An integrating factor is a function used to solve first-order linear differential equations. It simplifies the process of solving such equations by converting them into exact equations, making them easier to integrate.

General Form of First-Order Linear Differential Equation:

A first-order linear differential equation is typically written as: $\frac{dy}{dx} + P(x)y = Q(x)$ Where $P(x)$ and $Q(x)$ are functions of $x$.

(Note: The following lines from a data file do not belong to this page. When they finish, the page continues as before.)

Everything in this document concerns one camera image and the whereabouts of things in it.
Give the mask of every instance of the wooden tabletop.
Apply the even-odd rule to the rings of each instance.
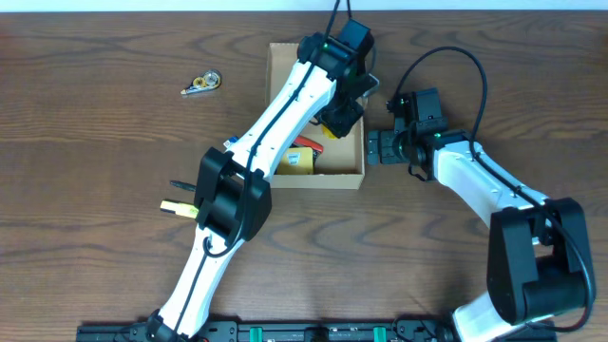
[[[345,22],[340,15],[335,31]],[[194,222],[200,157],[264,110],[271,42],[323,30],[326,13],[0,15],[0,340],[73,341],[83,322],[130,322],[171,295]],[[563,341],[608,338],[608,12],[355,13],[372,28],[385,100],[431,48],[467,48],[489,97],[479,140],[529,186],[585,209],[598,283],[594,315]],[[220,89],[180,90],[216,68]],[[404,90],[439,87],[454,128],[473,124],[479,74],[434,56]],[[359,191],[273,190],[273,212],[236,254],[211,306],[242,320],[440,314],[485,291],[488,230],[439,183],[368,166]],[[567,315],[569,323],[579,312]]]

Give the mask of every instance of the green clip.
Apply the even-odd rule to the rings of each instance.
[[[249,341],[250,342],[262,342],[262,329],[252,328],[249,330]]]
[[[387,328],[373,328],[373,342],[387,342]]]

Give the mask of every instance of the cardboard box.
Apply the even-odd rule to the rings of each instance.
[[[285,85],[295,60],[298,44],[271,43],[266,73],[266,105]],[[314,164],[314,175],[274,175],[273,188],[358,189],[365,177],[363,120],[342,139],[330,139],[321,126],[307,125],[300,135],[323,145]]]

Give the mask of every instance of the yellow sticky note pad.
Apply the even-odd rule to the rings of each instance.
[[[313,150],[310,147],[288,148],[278,164],[276,173],[278,175],[312,175],[314,173]]]

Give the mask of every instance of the yellow highlighter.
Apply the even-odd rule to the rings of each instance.
[[[161,211],[190,219],[195,219],[199,213],[199,209],[192,204],[169,199],[166,199],[161,203]]]

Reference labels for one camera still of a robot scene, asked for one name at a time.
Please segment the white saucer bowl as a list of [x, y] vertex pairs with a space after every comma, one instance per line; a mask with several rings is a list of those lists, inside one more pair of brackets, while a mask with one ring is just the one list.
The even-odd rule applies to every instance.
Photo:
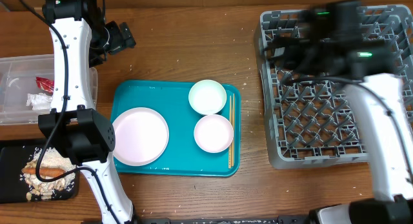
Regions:
[[190, 106], [198, 114], [207, 116], [220, 112], [227, 102], [223, 85], [211, 79], [195, 83], [188, 94]]

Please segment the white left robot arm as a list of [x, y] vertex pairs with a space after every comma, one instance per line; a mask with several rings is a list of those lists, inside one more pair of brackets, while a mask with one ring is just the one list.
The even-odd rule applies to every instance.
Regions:
[[126, 23], [106, 23], [97, 0], [45, 0], [42, 12], [54, 41], [51, 108], [38, 117], [45, 146], [54, 147], [84, 175], [102, 223], [139, 223], [114, 163], [115, 130], [96, 110], [89, 72], [107, 55], [135, 47], [135, 39]]

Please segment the small white plate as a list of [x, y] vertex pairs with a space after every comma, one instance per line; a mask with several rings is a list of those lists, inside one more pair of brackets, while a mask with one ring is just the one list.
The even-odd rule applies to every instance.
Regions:
[[202, 117], [194, 127], [194, 140], [198, 147], [208, 153], [220, 153], [234, 139], [234, 129], [229, 120], [217, 114]]

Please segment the large white plate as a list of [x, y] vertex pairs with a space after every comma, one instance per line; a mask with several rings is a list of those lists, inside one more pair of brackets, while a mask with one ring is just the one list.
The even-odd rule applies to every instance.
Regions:
[[129, 166], [155, 161], [168, 145], [168, 125], [164, 117], [151, 108], [131, 108], [115, 119], [113, 127], [114, 157]]

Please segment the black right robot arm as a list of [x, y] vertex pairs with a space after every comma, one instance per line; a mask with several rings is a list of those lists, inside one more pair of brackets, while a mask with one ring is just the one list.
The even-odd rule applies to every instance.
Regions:
[[264, 12], [256, 59], [273, 167], [366, 161], [373, 198], [307, 223], [412, 222], [412, 15], [345, 0]]

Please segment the white tissue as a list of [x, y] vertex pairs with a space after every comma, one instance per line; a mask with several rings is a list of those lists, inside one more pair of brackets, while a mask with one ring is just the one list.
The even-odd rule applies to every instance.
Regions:
[[52, 96], [44, 93], [27, 94], [26, 106], [32, 107], [32, 110], [50, 110]]

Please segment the wooden chopstick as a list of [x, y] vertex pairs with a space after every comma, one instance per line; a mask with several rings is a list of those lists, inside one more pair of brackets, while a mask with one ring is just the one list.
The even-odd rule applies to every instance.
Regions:
[[229, 113], [228, 113], [228, 120], [230, 122], [230, 145], [228, 146], [228, 168], [232, 168], [232, 142], [233, 142], [233, 130], [232, 130], [232, 96], [229, 97]]
[[234, 166], [234, 141], [235, 141], [235, 127], [234, 127], [234, 121], [235, 121], [235, 95], [233, 94], [232, 100], [231, 100], [231, 105], [232, 105], [232, 111], [231, 111], [231, 124], [232, 124], [232, 133], [233, 133], [233, 140], [231, 144], [231, 168]]

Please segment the red snack wrapper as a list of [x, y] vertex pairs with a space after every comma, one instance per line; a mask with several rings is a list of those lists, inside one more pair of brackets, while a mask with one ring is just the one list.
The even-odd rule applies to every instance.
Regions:
[[35, 78], [36, 85], [39, 89], [53, 93], [54, 92], [54, 81], [51, 79], [43, 78], [43, 77], [36, 77]]

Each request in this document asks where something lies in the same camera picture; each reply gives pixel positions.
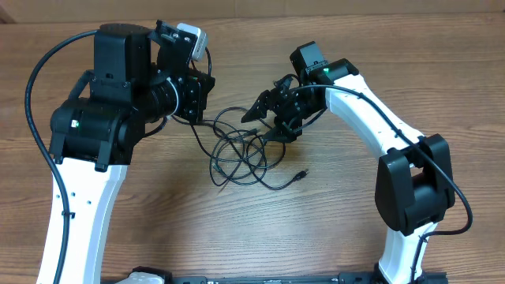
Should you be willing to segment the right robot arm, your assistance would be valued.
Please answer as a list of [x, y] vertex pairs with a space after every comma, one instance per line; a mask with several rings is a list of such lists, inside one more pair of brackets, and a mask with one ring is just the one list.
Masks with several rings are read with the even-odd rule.
[[290, 55], [294, 73], [260, 94], [242, 117], [260, 120], [275, 113], [266, 141], [291, 143], [325, 110], [340, 117], [378, 161], [376, 208], [387, 225], [386, 243], [372, 273], [341, 273], [348, 283], [446, 283], [444, 273], [427, 273], [421, 263], [429, 235], [455, 204], [448, 143], [425, 136], [382, 103], [359, 70], [345, 58], [329, 62], [315, 42]]

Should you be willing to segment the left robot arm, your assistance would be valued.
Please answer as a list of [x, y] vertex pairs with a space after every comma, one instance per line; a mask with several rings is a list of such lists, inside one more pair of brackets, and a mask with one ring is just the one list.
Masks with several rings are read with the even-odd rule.
[[201, 121], [215, 80], [191, 67], [208, 54], [201, 28], [103, 24], [94, 66], [51, 116], [41, 146], [53, 175], [40, 283], [98, 283], [114, 202], [136, 144], [173, 116]]

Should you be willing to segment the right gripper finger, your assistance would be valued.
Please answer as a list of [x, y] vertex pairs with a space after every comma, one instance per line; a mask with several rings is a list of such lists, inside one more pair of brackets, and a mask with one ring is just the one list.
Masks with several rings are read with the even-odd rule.
[[255, 103], [241, 118], [241, 123], [260, 120], [267, 117], [267, 112], [271, 110], [271, 92], [265, 90], [260, 93]]
[[288, 129], [283, 127], [275, 126], [273, 129], [268, 130], [263, 135], [263, 140], [265, 141], [274, 141], [279, 143], [292, 143], [294, 142], [301, 134], [290, 132]]

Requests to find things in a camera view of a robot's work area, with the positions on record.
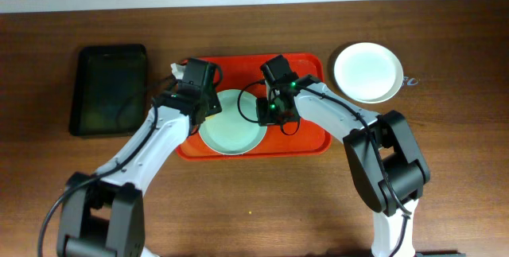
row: brown table surface
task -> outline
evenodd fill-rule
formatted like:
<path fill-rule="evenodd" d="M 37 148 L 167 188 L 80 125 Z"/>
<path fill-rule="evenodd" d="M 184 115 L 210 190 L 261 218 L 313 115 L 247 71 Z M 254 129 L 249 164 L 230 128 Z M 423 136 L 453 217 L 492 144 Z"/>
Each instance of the brown table surface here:
<path fill-rule="evenodd" d="M 431 169 L 414 220 L 418 251 L 509 251 L 509 0 L 402 0 L 0 15 L 0 255 L 35 255 L 41 221 L 75 172 L 128 138 L 68 133 L 78 51 L 143 43 L 150 79 L 189 56 L 391 49 L 405 86 L 391 100 Z M 185 162 L 147 191 L 146 246 L 160 255 L 305 255 L 369 250 L 371 211 L 334 141 L 312 157 Z M 54 255 L 58 215 L 45 252 Z"/>

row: red tray
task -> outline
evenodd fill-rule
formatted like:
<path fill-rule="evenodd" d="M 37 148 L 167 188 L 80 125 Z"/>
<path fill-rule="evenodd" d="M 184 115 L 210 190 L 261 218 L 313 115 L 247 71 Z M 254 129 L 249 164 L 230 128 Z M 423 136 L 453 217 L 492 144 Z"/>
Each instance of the red tray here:
<path fill-rule="evenodd" d="M 217 88 L 217 91 L 221 92 L 227 89 L 242 89 L 251 82 L 263 79 L 260 66 L 276 55 L 201 57 L 201 59 L 218 64 L 223 69 L 223 82 Z M 312 74 L 321 80 L 324 79 L 321 62 L 313 54 L 289 53 L 283 55 L 288 59 L 292 70 L 299 76 Z M 266 96 L 264 85 L 255 85 L 247 91 L 257 97 Z M 292 133 L 295 129 L 296 123 L 289 123 L 285 126 L 287 133 Z M 331 135 L 328 132 L 316 124 L 302 119 L 301 128 L 292 136 L 284 135 L 279 127 L 268 127 L 265 138 L 253 150 L 245 154 L 234 156 L 218 154 L 208 148 L 198 134 L 185 140 L 177 148 L 177 153 L 188 161 L 312 155 L 325 152 L 331 146 L 331 141 Z"/>

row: orange tray
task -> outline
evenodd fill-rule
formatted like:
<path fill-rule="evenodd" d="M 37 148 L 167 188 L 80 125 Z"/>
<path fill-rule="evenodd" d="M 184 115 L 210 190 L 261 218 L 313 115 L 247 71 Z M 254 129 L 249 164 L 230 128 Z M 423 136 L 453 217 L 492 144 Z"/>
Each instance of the orange tray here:
<path fill-rule="evenodd" d="M 277 54 L 249 55 L 249 56 L 223 56 L 223 57 L 201 57 L 218 64 L 223 69 L 223 82 L 218 86 L 217 91 L 227 89 L 242 89 L 251 82 L 263 79 L 262 66 L 267 60 Z M 308 53 L 283 54 L 289 61 L 293 71 L 299 76 L 312 74 L 321 80 L 324 79 L 324 72 L 318 58 Z M 248 92 L 257 96 L 266 96 L 264 85 L 255 85 L 247 89 Z M 293 133 L 297 123 L 285 125 L 287 133 Z M 309 121 L 301 120 L 301 128 L 292 136 L 284 135 L 279 127 L 268 127 L 265 138 L 251 151 L 234 156 L 218 154 L 208 148 L 202 141 L 200 135 L 193 135 L 185 140 L 179 147 L 177 153 L 187 161 L 210 161 L 217 159 L 243 159 L 243 158 L 264 158 L 264 157 L 287 157 L 296 155 L 321 154 L 331 146 L 331 135 Z"/>

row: light blue plate
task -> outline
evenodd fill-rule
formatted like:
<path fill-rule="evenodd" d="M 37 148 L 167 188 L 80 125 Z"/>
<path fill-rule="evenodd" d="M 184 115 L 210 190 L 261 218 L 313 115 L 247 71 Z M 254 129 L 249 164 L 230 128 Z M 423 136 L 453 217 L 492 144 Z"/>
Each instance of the light blue plate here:
<path fill-rule="evenodd" d="M 237 109 L 240 90 L 231 89 L 217 94 L 223 111 L 208 118 L 200 127 L 205 144 L 220 154 L 244 154 L 253 150 L 265 136 L 267 127 L 246 121 Z M 257 120 L 256 97 L 244 92 L 240 99 L 242 113 Z"/>

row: white plate
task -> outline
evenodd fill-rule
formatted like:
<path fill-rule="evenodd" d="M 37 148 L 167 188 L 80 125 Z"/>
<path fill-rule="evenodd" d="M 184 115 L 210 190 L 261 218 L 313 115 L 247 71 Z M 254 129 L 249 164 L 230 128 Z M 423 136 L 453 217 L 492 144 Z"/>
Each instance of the white plate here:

Steps to Solve Using the Integrating Factor:

1. Identify the integrating factor: The integrating factor $\mu(x)$ is given by the formula: $\mu(x) = e^{\int P(x) dx}$

2. Multiply the entire equation by the integrating factor: Multiply both sides of the original equation by $\mu(x)$. This gives: $\mu(x) \frac{dy}{dx} + \mu(x) P(x)y = \mu(x) Q(x)$

3. Recognize the left side as a derivative: The left side of the equation should now look like the derivative of a product: $\frac{d}{dx} \left( \mu(x) y \right) = \mu(x) Q(x)$

4. Integrate both sides: Now, integrate both sides with respect to $x$: $\mu(x) y = \int \mu(x) Q(x) dx + C$ Where $C$ is the constant of integration.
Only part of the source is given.